** DATA LISTING **
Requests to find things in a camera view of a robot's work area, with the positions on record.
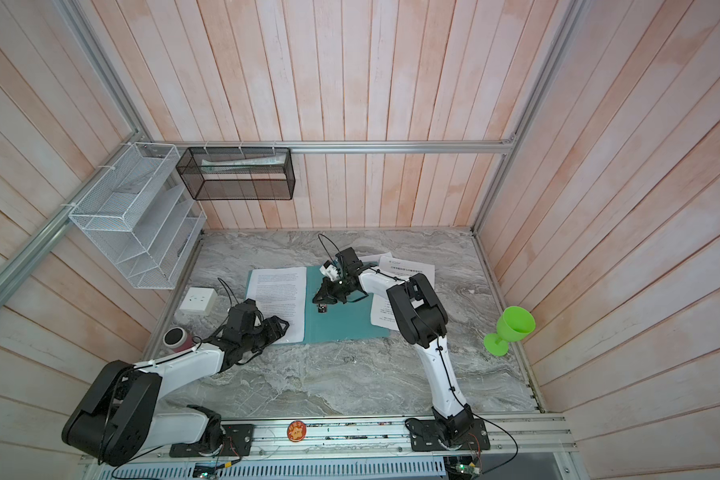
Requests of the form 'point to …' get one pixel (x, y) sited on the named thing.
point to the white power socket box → (199, 300)
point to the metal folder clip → (322, 308)
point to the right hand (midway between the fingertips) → (313, 299)
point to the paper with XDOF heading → (381, 311)
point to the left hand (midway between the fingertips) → (283, 334)
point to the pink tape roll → (177, 338)
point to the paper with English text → (281, 292)
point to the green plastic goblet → (513, 324)
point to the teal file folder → (355, 320)
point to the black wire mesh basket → (238, 173)
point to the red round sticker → (296, 431)
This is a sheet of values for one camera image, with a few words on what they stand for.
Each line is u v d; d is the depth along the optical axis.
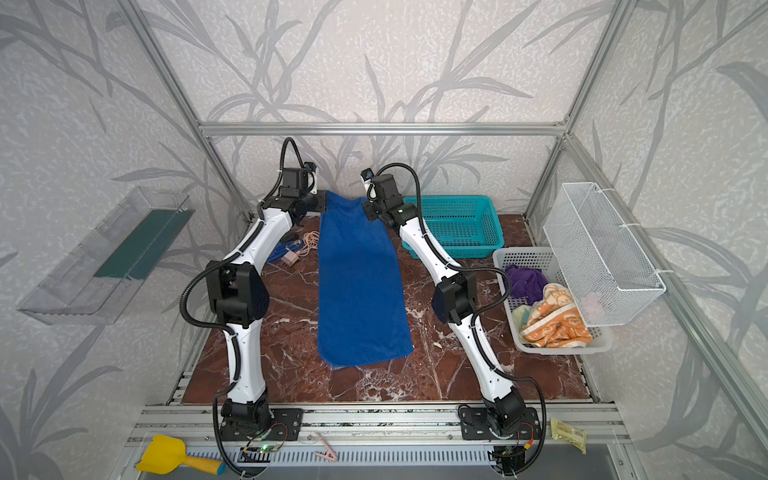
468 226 1.18
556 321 0.79
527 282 0.93
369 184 0.84
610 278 0.61
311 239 1.12
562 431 0.72
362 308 0.96
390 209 0.76
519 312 0.91
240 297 0.57
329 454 0.69
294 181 0.75
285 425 0.72
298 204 0.73
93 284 0.64
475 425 0.73
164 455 0.69
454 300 0.64
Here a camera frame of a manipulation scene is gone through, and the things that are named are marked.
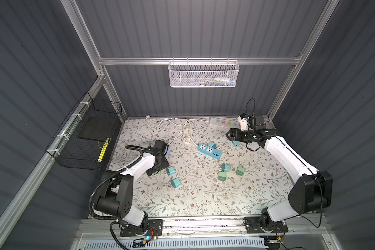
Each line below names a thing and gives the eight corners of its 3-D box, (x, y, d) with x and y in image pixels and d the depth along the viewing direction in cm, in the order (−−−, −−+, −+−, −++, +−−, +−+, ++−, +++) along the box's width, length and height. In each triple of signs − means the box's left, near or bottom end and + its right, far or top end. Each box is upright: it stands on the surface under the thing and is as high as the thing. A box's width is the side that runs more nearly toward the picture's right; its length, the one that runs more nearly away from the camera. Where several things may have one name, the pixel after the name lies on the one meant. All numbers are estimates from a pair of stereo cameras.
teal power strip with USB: (196, 150, 104) (196, 147, 102) (199, 143, 108) (200, 141, 105) (219, 160, 99) (219, 157, 97) (222, 153, 103) (223, 150, 100)
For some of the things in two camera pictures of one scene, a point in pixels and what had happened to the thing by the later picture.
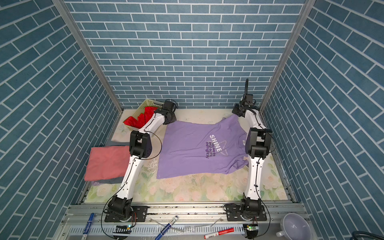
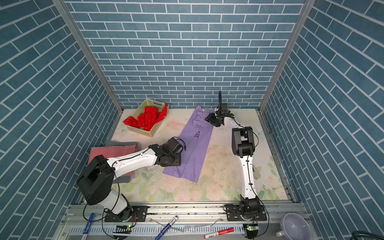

** TASK OBJECTIVE **
Pictures aside, set down the lines from the one containing "562 431 0.72" through the end of the records above, exactly and only those.

** SOLUTION **
562 431 0.72
362 308 0.96
390 209 0.76
519 312 0.91
240 297 0.57
329 454 0.69
294 181 0.75
285 425 0.72
298 204 0.73
93 284 0.64
475 425 0.73
164 455 0.69
454 300 0.64
Here a camera frame of a manipulation scene is gone through, and the things that are named are marked.
Each line below names a thing and gives the eight corners of its 3-D box, (x, y, d) with x and y in image pixels and d the depth along the viewing direction in cm, in the order (−−−, −−+, −+−, −++, +−−, +−+, ++−, +++) along the box's width, length and height. In each triple of signs − means the box's left, near or bottom end and + its right, far or top end. Each box is upright: it stands on the surface under the thing and is as high as the thing. A box's width is the side that runs more nearly toward the picture's right; its length, the one that runs more nearly away from the camera. Where several things may have one name, the pixel after the name lies on the one meant. All numbers are estimates from a pair of stereo cameras.
teal power strip with USB: (196, 150, 104) (196, 147, 102) (199, 143, 108) (200, 141, 105) (219, 160, 99) (219, 157, 97) (222, 153, 103) (223, 150, 100)
For some of the things in two camera pictures of one scene, a point in pixels and what had happened to the thing by the later picture.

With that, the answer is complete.